▶ _Task_: Set down all of the records exactly.

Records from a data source
'''

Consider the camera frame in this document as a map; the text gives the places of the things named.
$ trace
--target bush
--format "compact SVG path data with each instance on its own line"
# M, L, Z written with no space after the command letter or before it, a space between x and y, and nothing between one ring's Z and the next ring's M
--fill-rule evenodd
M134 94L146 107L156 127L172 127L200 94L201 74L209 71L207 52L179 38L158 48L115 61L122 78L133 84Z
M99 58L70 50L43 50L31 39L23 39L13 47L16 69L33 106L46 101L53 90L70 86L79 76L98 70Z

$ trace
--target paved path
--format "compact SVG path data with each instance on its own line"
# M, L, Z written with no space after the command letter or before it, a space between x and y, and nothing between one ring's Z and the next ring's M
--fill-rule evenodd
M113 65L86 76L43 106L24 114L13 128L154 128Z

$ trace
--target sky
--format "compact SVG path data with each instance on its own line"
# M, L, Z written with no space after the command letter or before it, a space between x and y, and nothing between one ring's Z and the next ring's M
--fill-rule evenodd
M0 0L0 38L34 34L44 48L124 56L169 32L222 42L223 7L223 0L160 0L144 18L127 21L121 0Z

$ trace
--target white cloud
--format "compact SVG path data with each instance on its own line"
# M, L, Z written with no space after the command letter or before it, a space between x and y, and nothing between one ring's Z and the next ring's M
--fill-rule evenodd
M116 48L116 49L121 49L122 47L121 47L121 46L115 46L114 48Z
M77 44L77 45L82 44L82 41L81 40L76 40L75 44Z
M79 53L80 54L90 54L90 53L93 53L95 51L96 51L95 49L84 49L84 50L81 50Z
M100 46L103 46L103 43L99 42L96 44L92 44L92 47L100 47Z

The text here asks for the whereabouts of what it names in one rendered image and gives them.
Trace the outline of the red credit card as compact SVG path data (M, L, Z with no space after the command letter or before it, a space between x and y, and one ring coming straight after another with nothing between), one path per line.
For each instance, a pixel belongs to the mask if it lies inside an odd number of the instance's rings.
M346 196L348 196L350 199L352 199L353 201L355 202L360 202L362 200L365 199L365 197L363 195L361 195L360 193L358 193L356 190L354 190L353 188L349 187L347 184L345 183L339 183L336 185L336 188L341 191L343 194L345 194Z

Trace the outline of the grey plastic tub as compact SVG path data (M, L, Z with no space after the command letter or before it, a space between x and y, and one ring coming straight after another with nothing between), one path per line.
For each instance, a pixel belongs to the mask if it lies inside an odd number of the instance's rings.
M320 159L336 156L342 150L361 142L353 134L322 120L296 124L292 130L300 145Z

'''

▶ _Task result_:
Consider the camera frame in this document as a map; the text gives the places of the things named.
$ trace
--target bush
--format "compact SVG path data with each instance on its own line"
# M, L, Z written with no space after the command letter or before it, a space between x and y, and nothing between one ring's Z and the next ring's M
--fill-rule evenodd
M134 94L146 107L156 127L172 127L200 94L201 74L209 71L207 52L179 38L158 48L115 61L122 78L133 84Z
M99 58L70 50L43 50L31 39L23 39L13 47L16 69L33 106L46 101L53 90L70 86L79 76L98 70Z

$ trace
--target paved path
--format "compact SVG path data with each instance on its own line"
# M, L, Z written with no space after the command letter or before it, a space between x and y, and nothing between one ring's Z and the next ring's M
--fill-rule evenodd
M113 65L86 76L43 106L24 114L13 128L154 128Z

$ trace
--target sky
--format "compact SVG path data with each instance on its own line"
# M, L, Z written with no space after the command letter or before it, a space between x and y, and nothing between one ring's Z and the next ring's M
--fill-rule evenodd
M0 0L0 38L34 34L44 48L124 56L169 32L222 42L223 7L223 0L160 0L144 18L127 21L121 0Z

$ trace
--target white cloud
--format "compact SVG path data with each instance on its own line"
# M, L, Z written with no space after the command letter or before it, a space between x and y, and nothing between one ring's Z and the next ring's M
--fill-rule evenodd
M116 48L116 49L121 49L122 47L121 47L121 46L115 46L114 48Z
M77 44L77 45L82 44L82 41L81 40L76 40L75 44Z
M79 53L80 54L90 54L90 53L93 53L95 51L96 51L95 49L84 49L84 50L81 50Z
M100 46L103 46L103 43L99 42L96 44L92 44L92 47L100 47Z

The text here asks for the whereabouts of what it names in one rendered image and gives them.
Trace the outline of the red credit card as compact SVG path data (M, L, Z with no space after the command letter or before it, a space between x and y, and one ring coming straight after another with nothing between), one path per line.
For each instance, a pixel belongs to the mask if it lies inside an odd number of the instance's rings.
M346 196L348 196L350 199L352 199L353 201L355 202L360 202L362 200L365 199L365 197L363 195L361 195L360 193L358 193L356 190L354 190L353 188L349 187L347 184L345 183L339 183L336 185L336 188L341 191L343 194L345 194Z

Trace the outline of the grey plastic tub as compact SVG path data (M, L, Z with no space after the command letter or before it, a space between x and y, and one ring coming straight after another with nothing between), one path per line.
For each instance, a pixel belongs to the mask if it lies inside an odd number of the instance's rings.
M320 159L336 156L342 150L361 142L353 134L322 120L296 124L292 130L300 145Z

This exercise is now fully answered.